March 8, 2025

Memorizing memoizing

Scrolling on LinkedIn, I came across a simple question asking how to implement a caching function similar enough to lodash.memoize. What is memoizing again?

Memoization means storing a result so someone can reuse it the next time instead of calculating the same thing again and again and again..

Spamming some functionality that involves calculations could be expensive. So instead, we can store a version the first time its calculated, and check ensuing requests to see if we can simply return the same result. We can create this using a closure, a function where the inner function has access to the outer function's scope.

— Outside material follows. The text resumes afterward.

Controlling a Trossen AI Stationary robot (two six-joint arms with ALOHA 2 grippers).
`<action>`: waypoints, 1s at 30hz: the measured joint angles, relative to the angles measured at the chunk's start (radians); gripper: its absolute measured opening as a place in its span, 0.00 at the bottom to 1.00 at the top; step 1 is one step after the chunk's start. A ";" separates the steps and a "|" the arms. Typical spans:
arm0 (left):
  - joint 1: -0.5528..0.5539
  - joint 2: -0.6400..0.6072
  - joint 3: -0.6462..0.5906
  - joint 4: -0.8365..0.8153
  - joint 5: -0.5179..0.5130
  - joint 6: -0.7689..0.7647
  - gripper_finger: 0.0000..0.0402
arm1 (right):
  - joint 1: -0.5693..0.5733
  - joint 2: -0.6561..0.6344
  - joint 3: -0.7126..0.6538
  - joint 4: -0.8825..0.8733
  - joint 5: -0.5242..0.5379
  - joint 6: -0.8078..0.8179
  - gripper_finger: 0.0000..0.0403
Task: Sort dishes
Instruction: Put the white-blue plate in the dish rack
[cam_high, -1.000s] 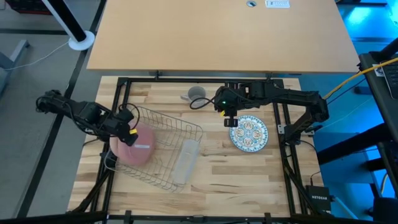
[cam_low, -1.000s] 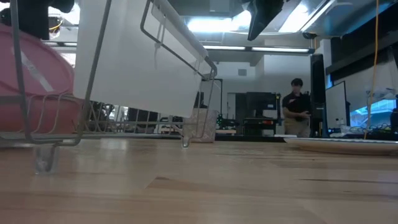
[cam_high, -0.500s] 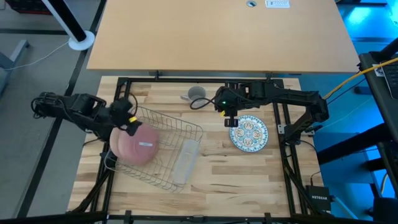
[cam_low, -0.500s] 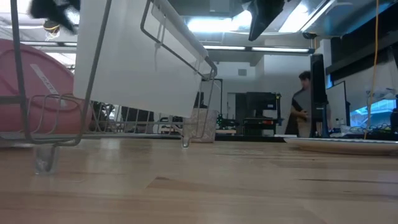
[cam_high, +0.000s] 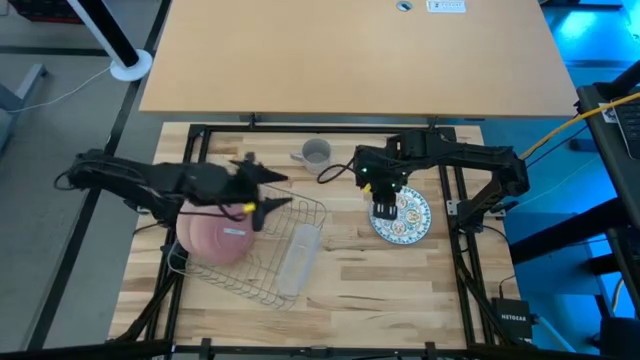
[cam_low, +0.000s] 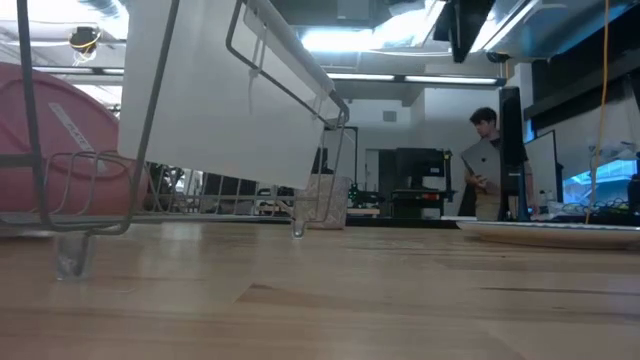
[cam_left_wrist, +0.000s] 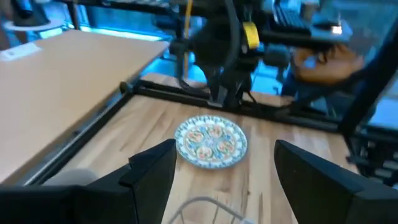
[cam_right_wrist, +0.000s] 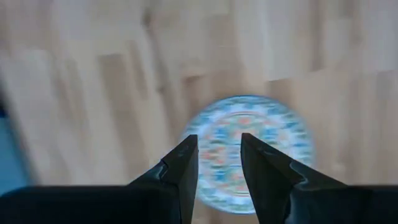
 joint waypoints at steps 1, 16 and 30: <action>0.002 0.022 0.000 0.011 0.011 0.017 0.65 | 0.007 0.000 -0.005 0.008 -0.033 0.030 0.31; 0.049 0.095 -0.001 0.009 0.148 0.123 0.65 | 0.286 0.000 -0.333 0.024 0.153 0.558 0.31; 0.049 0.095 -0.001 0.009 0.148 0.171 0.65 | 0.428 0.000 -0.714 0.514 0.142 0.873 0.31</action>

Here's a barebones example using Javascript. We store our results in a map, and if its the first time we use the function, we add the result to it, otherwise just return the result from the map. memoize is the outer function closure, which wraps the innner function and the the cache variable.

function memoize(fn) {
  const cache = new Map();
  
  const memoizedFunc = (...args) => {
    const key = JSON.stringify(args);
    
    if (cache.has(key)) {
      console.log("Fetching from cache:", key);
      return cache.get(key);
    }
    
    console.log("Computing result for:", key);
    const result = fn(...args);
    cache.set(key, result);
    return result;
  };

  return memoizedFunc;
}

function slowFunction(num) {
  // Simulate a slow computation
  for (let i = 0; i < 1e9; i++) {}
  return num * 2;
}

slowFunction(4);

// Memoized version of the function
const fastFunction = memoize(slowFunction);

// call it for the first time, and it will take a while to compute
fastFunction(4);

// call it again, but get the cached value back
fastFunction(4);

So using a Map for caching is good! Great, is that it then? Do we need to improve it or alter it? Here's 2 edge cases to consider.

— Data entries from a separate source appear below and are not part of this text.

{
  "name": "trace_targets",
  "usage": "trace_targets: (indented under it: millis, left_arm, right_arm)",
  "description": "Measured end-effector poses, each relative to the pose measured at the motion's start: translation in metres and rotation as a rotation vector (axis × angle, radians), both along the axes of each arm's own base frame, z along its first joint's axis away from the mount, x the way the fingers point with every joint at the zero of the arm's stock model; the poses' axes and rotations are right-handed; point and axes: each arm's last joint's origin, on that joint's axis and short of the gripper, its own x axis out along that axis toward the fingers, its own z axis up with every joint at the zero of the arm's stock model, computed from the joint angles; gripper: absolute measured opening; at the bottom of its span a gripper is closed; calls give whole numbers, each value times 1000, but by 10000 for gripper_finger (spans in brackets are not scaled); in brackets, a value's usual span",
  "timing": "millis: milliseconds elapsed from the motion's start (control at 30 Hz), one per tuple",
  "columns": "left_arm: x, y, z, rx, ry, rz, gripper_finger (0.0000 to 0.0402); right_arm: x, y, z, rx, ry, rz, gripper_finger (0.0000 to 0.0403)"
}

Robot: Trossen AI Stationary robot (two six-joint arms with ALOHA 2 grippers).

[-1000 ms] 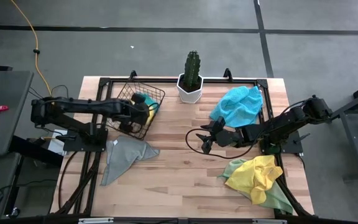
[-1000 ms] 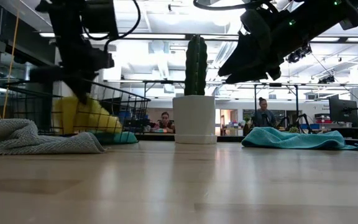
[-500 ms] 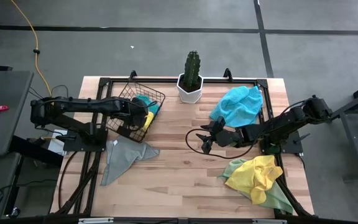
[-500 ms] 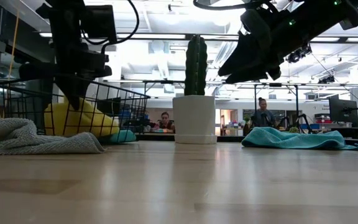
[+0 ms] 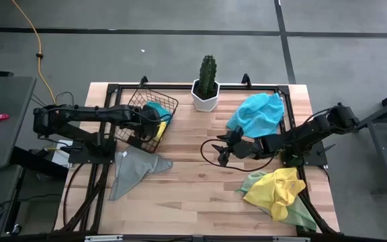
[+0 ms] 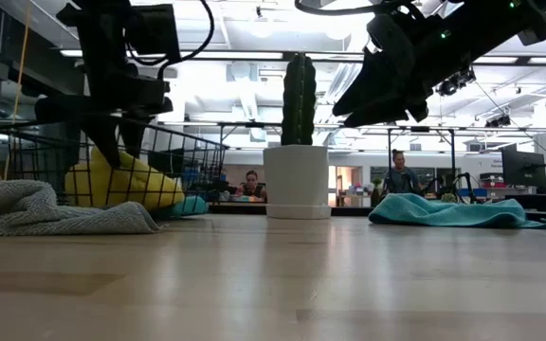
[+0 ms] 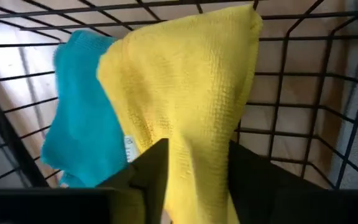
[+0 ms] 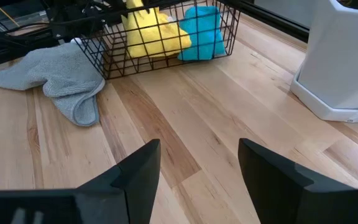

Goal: Fold microfiber towels
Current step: Put the folded yellow microfiber towel into the mesh basket

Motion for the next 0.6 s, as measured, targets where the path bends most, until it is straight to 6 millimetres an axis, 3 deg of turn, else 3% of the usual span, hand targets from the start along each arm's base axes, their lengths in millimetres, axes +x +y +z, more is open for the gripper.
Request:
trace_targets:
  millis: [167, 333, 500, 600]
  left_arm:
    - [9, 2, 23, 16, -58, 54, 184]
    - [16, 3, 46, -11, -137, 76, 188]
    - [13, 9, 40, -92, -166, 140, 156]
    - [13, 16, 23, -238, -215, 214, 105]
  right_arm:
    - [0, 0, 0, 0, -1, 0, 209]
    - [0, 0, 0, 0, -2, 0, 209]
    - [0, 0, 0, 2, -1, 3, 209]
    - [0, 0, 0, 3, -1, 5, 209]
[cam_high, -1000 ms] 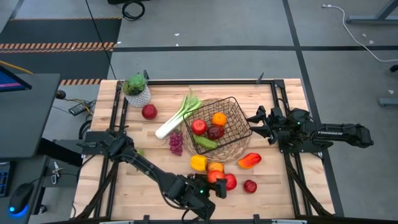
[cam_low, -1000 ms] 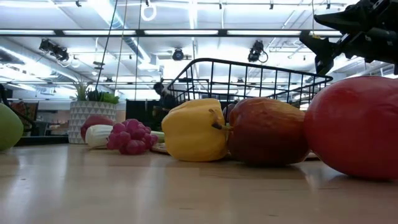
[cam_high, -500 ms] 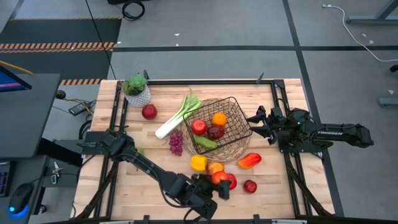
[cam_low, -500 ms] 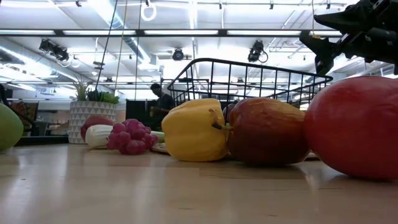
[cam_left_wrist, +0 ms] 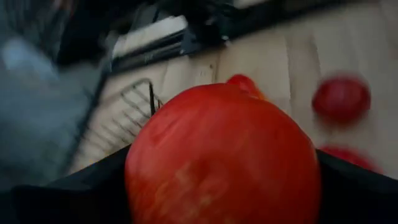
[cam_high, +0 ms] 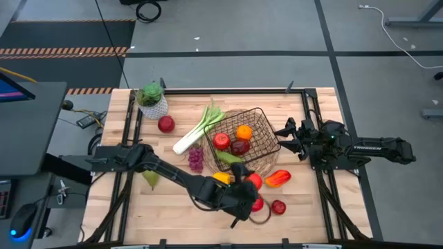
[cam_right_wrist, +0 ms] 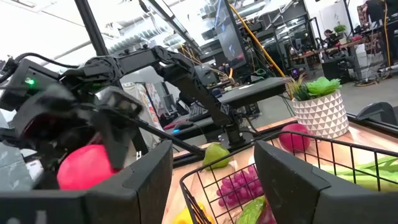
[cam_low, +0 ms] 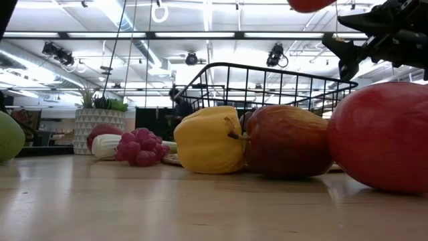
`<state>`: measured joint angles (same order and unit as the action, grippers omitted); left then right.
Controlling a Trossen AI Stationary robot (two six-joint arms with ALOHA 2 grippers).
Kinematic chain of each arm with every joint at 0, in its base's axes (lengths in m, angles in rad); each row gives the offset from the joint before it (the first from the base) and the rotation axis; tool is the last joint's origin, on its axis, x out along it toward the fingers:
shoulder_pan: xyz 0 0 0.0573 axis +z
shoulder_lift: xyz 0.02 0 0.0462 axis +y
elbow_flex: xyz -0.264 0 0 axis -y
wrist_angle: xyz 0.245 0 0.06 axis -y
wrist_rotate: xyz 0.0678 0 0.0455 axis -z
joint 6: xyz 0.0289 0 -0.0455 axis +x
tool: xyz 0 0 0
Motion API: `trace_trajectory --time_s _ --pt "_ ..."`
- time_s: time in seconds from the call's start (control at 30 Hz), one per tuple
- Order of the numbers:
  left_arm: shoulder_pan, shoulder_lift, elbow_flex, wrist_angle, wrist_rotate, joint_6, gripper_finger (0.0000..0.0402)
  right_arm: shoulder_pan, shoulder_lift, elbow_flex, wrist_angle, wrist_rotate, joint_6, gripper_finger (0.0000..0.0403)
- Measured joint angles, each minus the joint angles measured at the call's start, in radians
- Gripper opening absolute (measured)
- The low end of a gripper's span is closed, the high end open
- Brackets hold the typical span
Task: Build produce basket
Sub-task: Put the red apple into the black wire basket
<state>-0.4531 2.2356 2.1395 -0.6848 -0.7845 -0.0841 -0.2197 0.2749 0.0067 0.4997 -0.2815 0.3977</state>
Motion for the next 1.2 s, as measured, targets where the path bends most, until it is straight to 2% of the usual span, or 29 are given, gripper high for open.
trace_trajectory --time_s 0.13,0.27,0.43,0.63,0.83,1.0,1.2 --pt "0.008 0.000 0.000 0.047 0.007 -0.406 0.0353 0.000 0.000 0.000 0.000 0.000 0.000 0.0231" --pt "0.007 0.000 0.000 0.171 0.078 -0.682 0.0353 0.000 0.000 0.000 0.000 0.000 0.000 0.0231" --pt "0.005 0.001 0.040 0.385 0.239 -0.716 0.0353 0.000 0.000 0.000 0.000 0.000 0.000 0.0231" --pt "0.005 0.000 0.076 0.604 0.258 -0.740 0.0353 0.000 0.000 0.000 0.000 0.000 0.000 0.0231" --pt "0.014 0.000 0.113 0.643 0.261 -0.885 0.0353 0.000 0.000 0.000 0.000 0.000 0.000 0.0231" --pt "0.033 0.001 0.114 0.715 0.258 -0.923 0.0353 0.000 0.000 0.000 0.000 0.000 0.000 0.0231" --pt "0.030 0.001 0.114 0.785 0.260 -1.062 0.0353 0.000 0.000 0.000 0.000 0.000 0.000 0.0231"
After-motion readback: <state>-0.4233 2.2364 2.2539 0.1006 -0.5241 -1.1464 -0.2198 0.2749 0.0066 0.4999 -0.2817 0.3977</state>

Unbounded Memory - The cache map could grow to huge sizes if the arguments were changing every single time (Memoizing probably wasn't the right call to add in the first place) but we can implement size limits.
Adding a size limit is a really basic cache called LRU (Least Recently Used). It stores a fixed number of items and discards the least recently used item when it is full and a new item needs to be added.

function memoize(fn, options = {}) {
  const cache = new Map();
  const { maxSize } = options;
  
  const memoizedFunc = (...args) =>{
    const key = JSON.stringify(args);
    
    if (cache.has(key)) {
      console.log("Fetching from cache:", key);
      return cache.get(key);
    }
    
    console.log("Computing result for:", key);
    const result = fn(...args);
    cache.set(key, result);
    
    if (maxSize && cache.size > maxSize) {
      const firstKey = cache.keys().next().value;
      cache.delete(firstKey);
    }
    
    return result;
  };

  return memoizedFunc;
}

Now with this basic LRU, we remove the oldest entries if maxSize is specified and the cache size has grown too big.

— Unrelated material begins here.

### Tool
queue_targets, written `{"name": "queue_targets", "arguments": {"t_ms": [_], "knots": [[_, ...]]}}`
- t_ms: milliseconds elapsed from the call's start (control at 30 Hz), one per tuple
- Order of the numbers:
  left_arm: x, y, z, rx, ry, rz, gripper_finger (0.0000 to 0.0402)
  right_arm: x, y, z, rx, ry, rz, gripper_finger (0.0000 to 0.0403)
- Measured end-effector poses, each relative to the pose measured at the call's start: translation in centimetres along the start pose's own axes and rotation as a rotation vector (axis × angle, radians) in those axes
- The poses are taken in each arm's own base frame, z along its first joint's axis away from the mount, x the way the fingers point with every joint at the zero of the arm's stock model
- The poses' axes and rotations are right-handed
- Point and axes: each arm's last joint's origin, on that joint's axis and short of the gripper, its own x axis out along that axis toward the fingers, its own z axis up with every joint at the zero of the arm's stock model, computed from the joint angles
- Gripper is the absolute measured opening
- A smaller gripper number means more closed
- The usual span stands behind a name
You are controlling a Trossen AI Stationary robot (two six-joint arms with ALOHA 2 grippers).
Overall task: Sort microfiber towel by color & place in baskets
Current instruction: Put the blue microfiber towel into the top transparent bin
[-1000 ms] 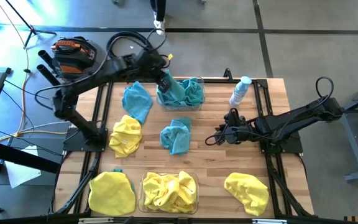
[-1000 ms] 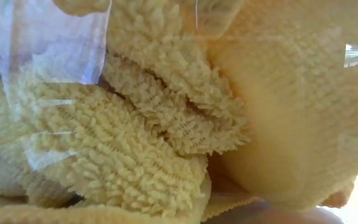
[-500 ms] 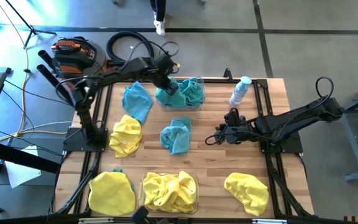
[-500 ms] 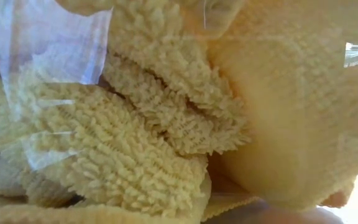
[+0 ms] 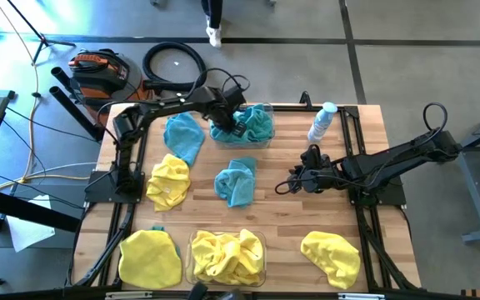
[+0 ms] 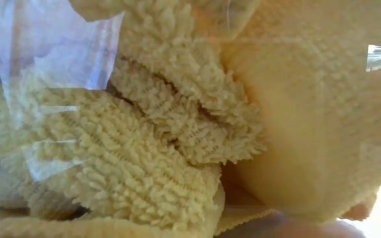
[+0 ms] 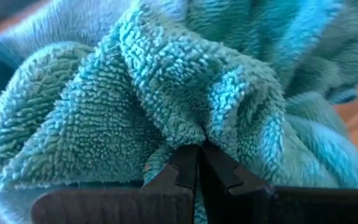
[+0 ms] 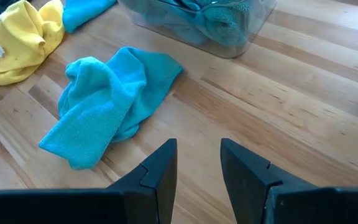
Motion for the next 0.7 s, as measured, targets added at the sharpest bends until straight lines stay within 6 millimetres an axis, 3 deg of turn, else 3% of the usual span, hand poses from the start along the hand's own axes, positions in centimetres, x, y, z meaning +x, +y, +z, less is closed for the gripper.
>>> {"name": "queue_targets", "arguments": {"t_ms": [367, 700], "knots": [[4.3, 0.0, -0.2, -0.103, 0.083, 0.056, 0.0010, 0.0, -0.1, -0.1, -0.009, 0.006, -0.011, 0.0117], [4.8, -0.3, -0.2, -0.105, 0.071, 0.060, 0.0048, 0.0, -0.1, -0.1, -0.009, 0.006, -0.010, 0.0117]]}}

Similar keys - Using JSON.stringify in Javascript doesn't distinguish between objects with the same properties but different structures. For example, these different structures would previously have generated the same key:
- new Date() vs {time: [date timestamp]}
- [1, 2, 3] vs {0: 1, 1: 2, 2: 3} So we would need to update our function to focus on the varying structures of arguments.

// Separate function to generate structure-aware keys
function generateStructureAwareKey(arg) {
  if (arg === null) return 'null';
  if (arg === undefined) return 'undefined';
  
  // Handle objects and arrays with structure preservation
  if (typeof arg === 'object') {
    // Include constructor name to differentiate between types
    const constructorPart = Object.getPrototypeOf(arg).constructor.name;
    
    // For arrays, include both structure and values
    if (Array.isArray(arg)) {
      return `Array:${constructorPart}:${JSON.stringify(arg)}`;
    }
    
    // For objects, we'll sort keys but also include constructor information
    const sortedProps = Object.entries(arg)
      .sort(([keyA], [keyB]) => keyA.localeCompare(keyB))
      .map(([k, v]) => `${k}:${JSON.stringify(v)}`)
      .join(',');
      
    return `Object:${constructorPart}:{${sortedProps}}`;
  }
  
  // Handle primitive values
  return `${typeof arg}:${String(arg)}`;
}

function memoize(fn) {
  const cache = new Map();
  
  return function (...args) {
    // Map each argument to its structure-aware key representation
    const key = args.map(generateStructureAwareKey).join('|');
    
    if (cache.has(key)) {
      console.log("Fetching from cache:", key);
      return cache.get(key);
    }
    
    console.log("Computing result for:", key);
    const result = fn(...args);
    cache.set(key, result);
    return result;
  };
}

Now there's a bunch of checks going on here. This approach ensures that different combinations of arguments will always produce unique cache keys, preventing false cache hits that would return incorrect results.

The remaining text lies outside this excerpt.